Thiamine is often called vitamin pep because B1 strengthens the nervous system and improves mental ability. Also marked by a small diuretic effect.
General useful properties of vitamin B1:
- Promotes the growth and development of children;
- Facilitates the digestive process;
- Increases the digestibility of carbohydrates;
- Improves mental ability;
- Contributes to the normalization of the central nervous system and the heart;
- Improves muscle tone;
- Removes negative symptoms of motion sickness, helps with the transport motion sickness;
- Reduces pain in the teeth after dental procedures;
- Effective as an adjunct in the treatment of herpes zoster.
Natural sources of thiamine are dry yeast, pork, milk, oatmeal, wheat and bran, beans, peas, and most of the vegetables and peanuts.

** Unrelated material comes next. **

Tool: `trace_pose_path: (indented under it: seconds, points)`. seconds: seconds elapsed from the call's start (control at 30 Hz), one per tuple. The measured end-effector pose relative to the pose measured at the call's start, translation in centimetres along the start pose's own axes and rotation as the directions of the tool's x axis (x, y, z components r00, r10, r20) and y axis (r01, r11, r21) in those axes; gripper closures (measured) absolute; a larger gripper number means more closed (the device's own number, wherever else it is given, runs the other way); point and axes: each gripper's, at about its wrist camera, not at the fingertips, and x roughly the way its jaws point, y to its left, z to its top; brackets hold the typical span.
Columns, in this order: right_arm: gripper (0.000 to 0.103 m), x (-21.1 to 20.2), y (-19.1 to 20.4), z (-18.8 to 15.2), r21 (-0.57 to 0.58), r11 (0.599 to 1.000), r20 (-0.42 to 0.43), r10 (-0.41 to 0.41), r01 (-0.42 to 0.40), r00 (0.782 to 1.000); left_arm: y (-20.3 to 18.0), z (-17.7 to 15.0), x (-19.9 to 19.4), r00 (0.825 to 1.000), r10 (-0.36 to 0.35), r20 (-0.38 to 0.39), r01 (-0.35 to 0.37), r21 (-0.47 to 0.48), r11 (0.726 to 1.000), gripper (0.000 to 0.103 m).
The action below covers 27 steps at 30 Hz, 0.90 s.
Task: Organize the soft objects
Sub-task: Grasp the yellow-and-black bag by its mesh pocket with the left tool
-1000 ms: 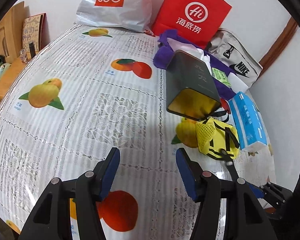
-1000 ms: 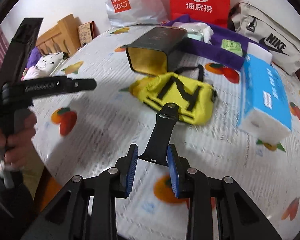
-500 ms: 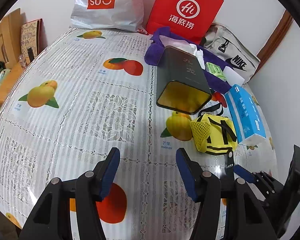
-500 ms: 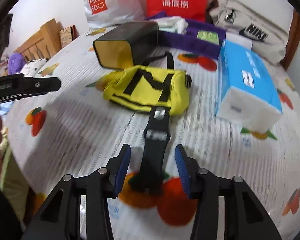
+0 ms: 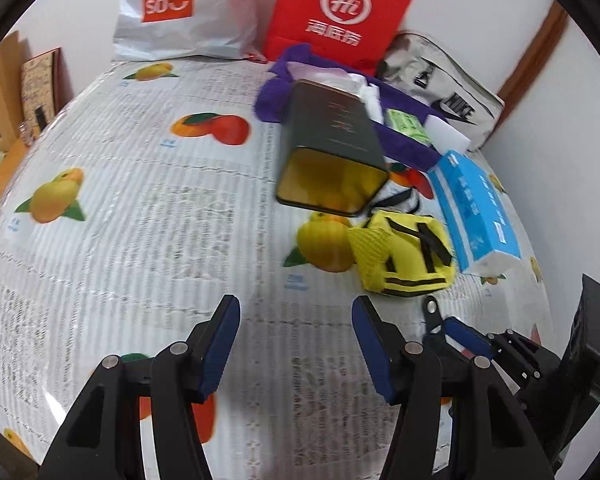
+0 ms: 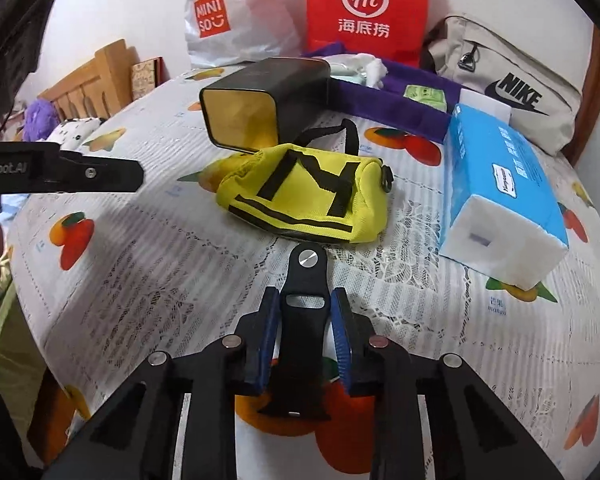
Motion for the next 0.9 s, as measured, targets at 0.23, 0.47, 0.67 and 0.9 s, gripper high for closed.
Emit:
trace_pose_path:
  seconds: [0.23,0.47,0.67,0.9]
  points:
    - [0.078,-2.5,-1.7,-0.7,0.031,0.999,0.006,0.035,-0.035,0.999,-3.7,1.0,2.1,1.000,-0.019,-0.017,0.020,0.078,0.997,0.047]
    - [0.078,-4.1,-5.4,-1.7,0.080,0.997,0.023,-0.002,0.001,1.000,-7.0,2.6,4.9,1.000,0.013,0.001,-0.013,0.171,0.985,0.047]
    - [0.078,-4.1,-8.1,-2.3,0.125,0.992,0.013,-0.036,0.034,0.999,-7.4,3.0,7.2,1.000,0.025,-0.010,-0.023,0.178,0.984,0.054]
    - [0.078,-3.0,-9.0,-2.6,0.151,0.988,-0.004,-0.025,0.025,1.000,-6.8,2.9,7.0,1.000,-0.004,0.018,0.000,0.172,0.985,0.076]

Thiamine is destroyed during food processing, and its enemies are alcohol, caffeine, antacids and sulfonamides. Therefore, smokers, people who consume large amounts of alcohol and coffee, and people taking sulfa and reducing gastric acidity drugs require higher doses of thiamine. During pregnancy, breastfeeding or taking birth control requirement for vitamin B1 is also increased. In addition, the need for thiamine increases during severe nervous overloads, long illnesses and in the postoperative period.
B vitamins are most effective in combination but not in isolation. Wherein the amount of each vitamin - B1, B2 and B6 should be identical, for example 50 mg. In such a balanced dose of vitamins is much higher efficiency. If vitamin B complex also includes vitamin B12, folic acid, and pantothenic, such a combination would have an even greater efficiency.